Quali sono le vie da seguire per mantenere le pazienti in trattamento? “La risposta viene dai risultati finali di un altro studio (CONTROL) presentato al Congresso di San Antonio – spiega il prof. Marchetti -. Sappiamo che la diarrea è l’evento avverso più comune. Sia la prevenzione medica con profilassi antidiarroica che la titolazione iniziale della dose di neratinib possono ridurre drasticamente l’incidenza della diarrea e le relative interruzioni del trattamento. In particolare, il progressivo incremento della dose con regime settimanale è l’approccio più promettente e di facile implementazione. Nello studio CONTROL le discontinuazioni definitive dal trattamento a causa della diarrea sono diminuite dall’11,7% al 3,3%. Questi risultati sono supportati dalla pratica clinica. Infatti, l’analisi dello studio ELEANOR, condotta sui primi 100 pazienti registrati in Germania, Austria e Svizzera, conferma l’abbattimento della frequenza di diarrea di Grado 3 grazie all’adozione spontanea della profilassi da parte della maggioranza dei medici coinvolti in questo studio osservazionale e, in una percentuale minore, della titolazione della dose”.

“Le percentuali di guarigione sono ancora lontane dal teorico 100% a cui, idealmente, vogliamo tendere – continua il prof. Marchetti -. L’estensione delle terapie adiuvanti rappresenta l’unica via per ridurre le possibilità di ricaduta e aumentare la sopravvivenza delle pazienti con carcinoma mammario HER2 positivo operato. Si stanno aprendo nuove strade grazie a studi che indagano l’aggiunta di terapie mirate, estendendo così l’approccio adiuvante dopo lo standard di cura. Neratinib è già stato approvato in Europa in questa popolazione di pazienti ed è rimborsato in diversi Paesi, ma non ancora in Italia. È importante che, anche nel nostro Paese, le pazienti possano accedere quanto prima alla terapia adiuvante estesa”.

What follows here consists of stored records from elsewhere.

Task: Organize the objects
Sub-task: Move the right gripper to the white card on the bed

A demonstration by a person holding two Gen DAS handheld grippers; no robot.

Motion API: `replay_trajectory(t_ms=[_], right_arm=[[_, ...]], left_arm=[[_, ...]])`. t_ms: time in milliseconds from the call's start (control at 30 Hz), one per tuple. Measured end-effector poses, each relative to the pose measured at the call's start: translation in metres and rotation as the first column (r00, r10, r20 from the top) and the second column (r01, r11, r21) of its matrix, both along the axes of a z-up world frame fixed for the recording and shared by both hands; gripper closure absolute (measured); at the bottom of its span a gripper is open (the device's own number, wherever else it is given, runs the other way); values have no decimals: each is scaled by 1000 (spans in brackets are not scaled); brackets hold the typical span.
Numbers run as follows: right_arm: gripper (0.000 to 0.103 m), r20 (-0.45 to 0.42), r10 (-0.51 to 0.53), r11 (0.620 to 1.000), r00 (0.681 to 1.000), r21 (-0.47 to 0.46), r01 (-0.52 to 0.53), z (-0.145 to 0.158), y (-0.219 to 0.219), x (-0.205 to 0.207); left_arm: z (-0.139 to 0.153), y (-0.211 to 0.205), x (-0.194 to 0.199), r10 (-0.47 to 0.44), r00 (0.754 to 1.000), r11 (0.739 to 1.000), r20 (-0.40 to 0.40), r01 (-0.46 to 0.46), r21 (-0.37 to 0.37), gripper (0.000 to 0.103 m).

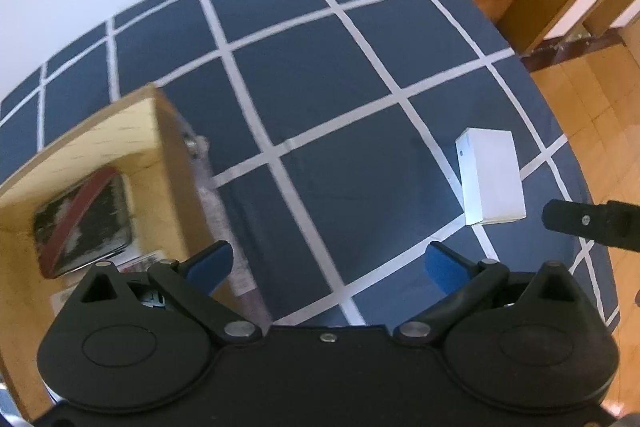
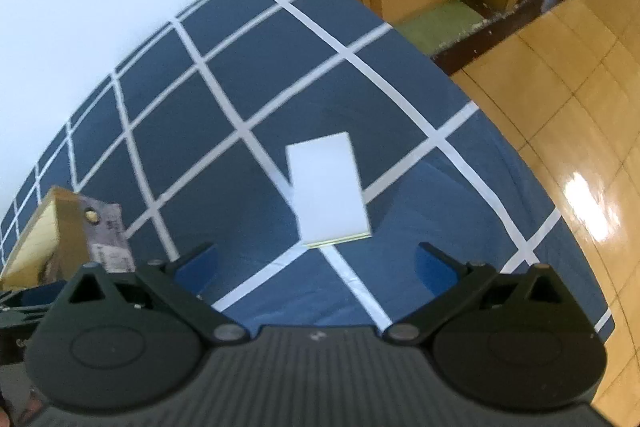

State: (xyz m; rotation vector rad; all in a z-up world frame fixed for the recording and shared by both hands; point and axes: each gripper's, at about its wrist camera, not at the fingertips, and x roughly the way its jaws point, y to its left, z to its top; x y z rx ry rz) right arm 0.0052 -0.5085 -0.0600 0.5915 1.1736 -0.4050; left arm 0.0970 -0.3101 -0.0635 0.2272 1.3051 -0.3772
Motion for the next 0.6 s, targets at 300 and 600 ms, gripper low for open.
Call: replay_trajectory(t_ms=[300, 600], right_arm=[[1, -59, -20, 999, 998, 30, 22, -41, -17, 13], [14, -108, -7, 998, 994, 65, 14, -79, -15, 33]], left_arm=[[-35, -28, 23, -44, 998, 997, -41, 46, 55, 0], [-67, -37, 40, -55, 994, 992, -91, 64, 104, 0]])
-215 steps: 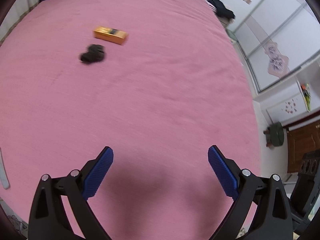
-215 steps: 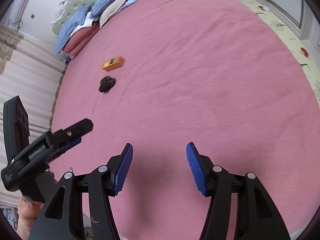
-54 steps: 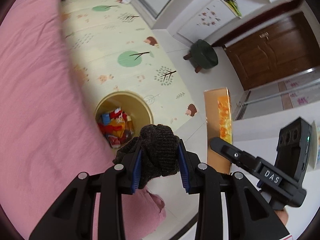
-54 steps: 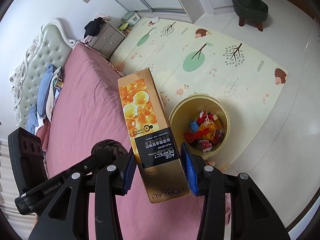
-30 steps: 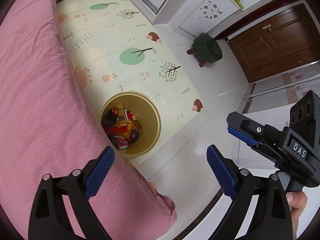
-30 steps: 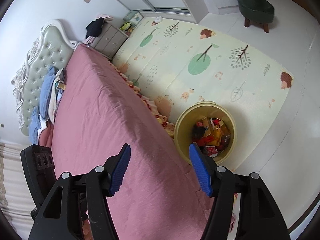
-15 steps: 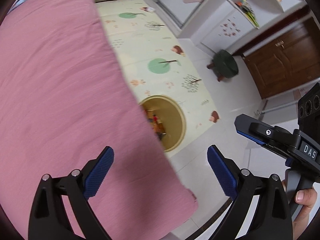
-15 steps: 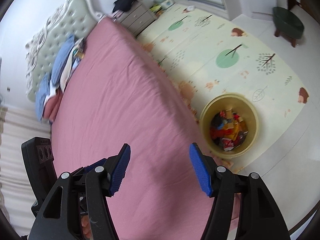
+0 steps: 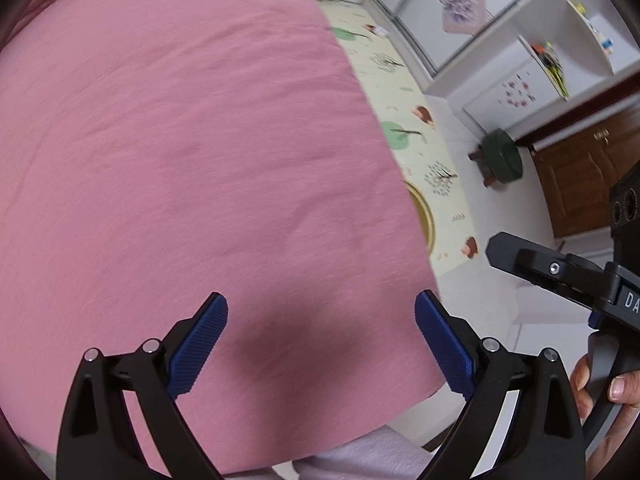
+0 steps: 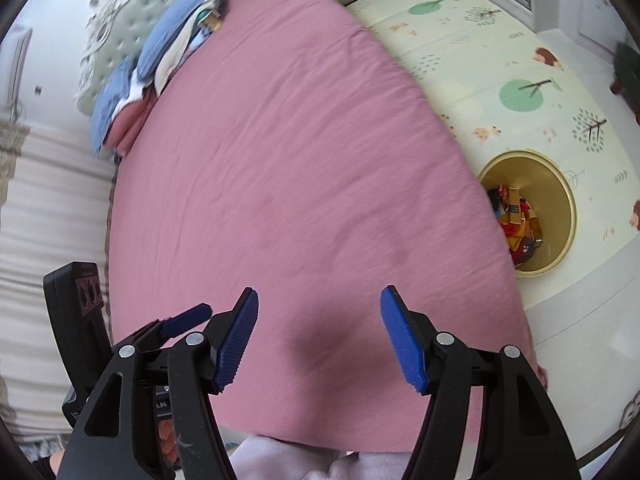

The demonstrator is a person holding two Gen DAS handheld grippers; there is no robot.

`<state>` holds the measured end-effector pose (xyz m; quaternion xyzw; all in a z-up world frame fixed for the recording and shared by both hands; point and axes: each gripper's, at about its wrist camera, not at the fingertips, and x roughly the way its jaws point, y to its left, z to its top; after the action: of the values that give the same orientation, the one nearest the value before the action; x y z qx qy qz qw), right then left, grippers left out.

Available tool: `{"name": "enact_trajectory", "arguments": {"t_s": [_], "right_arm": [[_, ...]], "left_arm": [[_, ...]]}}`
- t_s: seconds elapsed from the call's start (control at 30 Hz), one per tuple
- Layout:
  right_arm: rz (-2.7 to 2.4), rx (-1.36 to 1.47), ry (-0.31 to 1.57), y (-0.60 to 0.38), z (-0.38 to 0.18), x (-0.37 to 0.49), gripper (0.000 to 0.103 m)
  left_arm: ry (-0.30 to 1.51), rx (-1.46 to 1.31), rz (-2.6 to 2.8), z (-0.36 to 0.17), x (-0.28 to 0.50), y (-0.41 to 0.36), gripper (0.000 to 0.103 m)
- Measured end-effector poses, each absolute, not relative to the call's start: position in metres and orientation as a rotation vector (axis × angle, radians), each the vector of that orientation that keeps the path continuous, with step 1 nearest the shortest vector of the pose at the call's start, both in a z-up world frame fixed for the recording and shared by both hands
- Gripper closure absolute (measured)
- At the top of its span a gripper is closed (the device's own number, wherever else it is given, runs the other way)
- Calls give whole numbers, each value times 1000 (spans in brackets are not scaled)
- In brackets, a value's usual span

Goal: Collect trash

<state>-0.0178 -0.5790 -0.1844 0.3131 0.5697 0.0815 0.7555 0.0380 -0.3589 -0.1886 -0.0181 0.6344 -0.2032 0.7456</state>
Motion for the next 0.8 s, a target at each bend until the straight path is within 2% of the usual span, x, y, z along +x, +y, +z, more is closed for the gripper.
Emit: {"name": "enact_trajectory", "arguments": {"t_s": [0.3,0.43,0.6,0.8], "right_arm": [[222,559,1154,-512,-107,-26,27],[227,486,1076,-481,-63,-30,16],[224,434,1007,-451,-21,-35,13],[187,429,925,-431,8,-44,10]], "left_arm": [[1232,-10,-303,-115,19,-281,4],[1137,13,-244,-72,10,-252,4],[1060,77,-157,-29,1,-229,4],[1000,-2,-139,13,-7,-203,4]]}}
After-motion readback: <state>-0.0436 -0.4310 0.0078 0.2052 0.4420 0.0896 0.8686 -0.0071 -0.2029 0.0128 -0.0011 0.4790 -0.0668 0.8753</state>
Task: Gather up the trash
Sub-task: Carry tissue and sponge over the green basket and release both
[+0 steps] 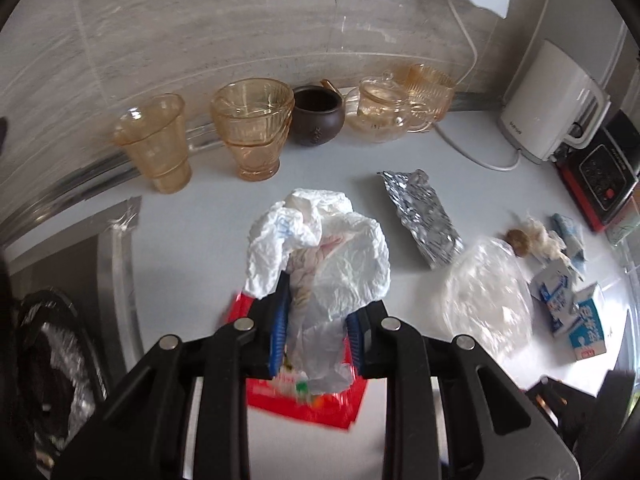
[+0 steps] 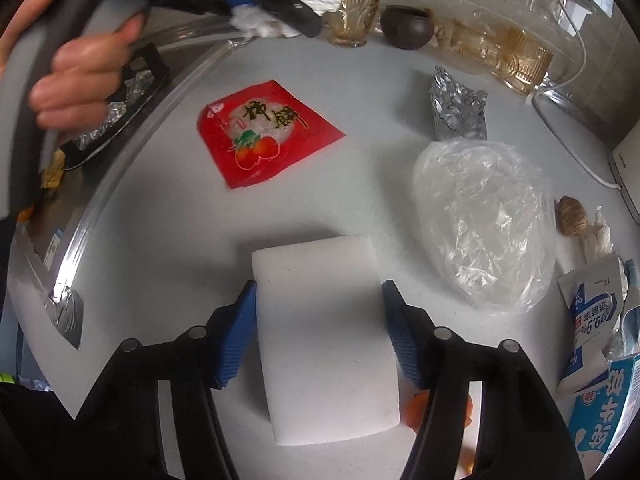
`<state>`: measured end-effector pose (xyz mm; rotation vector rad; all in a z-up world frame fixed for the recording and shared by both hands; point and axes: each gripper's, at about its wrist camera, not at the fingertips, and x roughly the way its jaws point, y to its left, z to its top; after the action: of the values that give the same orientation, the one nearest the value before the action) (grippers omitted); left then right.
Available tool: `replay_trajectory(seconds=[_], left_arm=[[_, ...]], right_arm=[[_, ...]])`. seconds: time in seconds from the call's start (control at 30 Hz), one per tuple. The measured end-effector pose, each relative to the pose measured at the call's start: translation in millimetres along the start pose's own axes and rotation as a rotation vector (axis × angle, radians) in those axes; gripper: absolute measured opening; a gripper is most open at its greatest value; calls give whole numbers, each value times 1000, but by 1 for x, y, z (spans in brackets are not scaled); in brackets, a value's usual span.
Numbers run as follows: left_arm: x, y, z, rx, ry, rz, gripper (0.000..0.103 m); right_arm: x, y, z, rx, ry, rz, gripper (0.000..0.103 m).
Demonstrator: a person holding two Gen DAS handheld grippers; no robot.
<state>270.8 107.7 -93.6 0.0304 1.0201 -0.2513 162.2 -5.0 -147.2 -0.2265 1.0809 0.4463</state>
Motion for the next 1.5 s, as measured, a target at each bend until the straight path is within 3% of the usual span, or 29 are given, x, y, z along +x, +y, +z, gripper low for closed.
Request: replay_trajectory(seconds=[0.23, 0.37, 0.5, 0.7, 0.93, 1.17, 1.5], left_arm=[[-52, -8, -37, -22, -29, 18, 25], [-87, -23, -70, -20, -33, 22, 25], [-114, -52, -109, -34, -3, -29, 25], [-141, -115, -165, 24, 38, -86, 25], [-150, -194, -238, 101, 110, -182, 26], [-139, -248, -300, 170, 201, -201, 26], [-128, -273, -333, 207, 261, -180, 27]], right_arm=[[-48, 8, -3, 46, -110, 21, 61], [-86, 9, -24, 94, -145, 16, 61], [-128, 6, -65, 160, -165, 11, 61], [-181, -9, -140, 252, -183, -11, 62], [-220, -31, -223, 329, -184, -56, 62], [-237, -50, -282, 375, -167, -88, 63], [-247, -57, -312, 382, -168, -83, 63]])
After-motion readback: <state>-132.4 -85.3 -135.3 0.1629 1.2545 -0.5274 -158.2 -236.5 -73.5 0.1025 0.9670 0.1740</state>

“L’evoluzione della malattia da stadio iniziale a ricorrente o metastatico ha un impatto negativo non solo sulla sopravvivenza delle pazienti, ma anche sulla loro qualità della vita – conclude il prof. De Laurentiis -. Ridurre le recidive significa, inoltre, contenere il considerevole costo per il sistema in termini di farmaci, visite e ospedalizzazioni necessari quando la malattia metastatizza, oltre alle conseguenze negative sulla qualità di vita di pazienti e care giver. Non consentire a una paziente di iniziare una terapia potenzialmente curativa che non peggiora la qualità di vita, con la possibilità di prevenirne e gestirne la tossicità, è contrario all’evidenza scientifica, poco sostenibile in termini di programmazione sanitaria e difficilmente spiegabile sotto il profilo sociale ed etico”.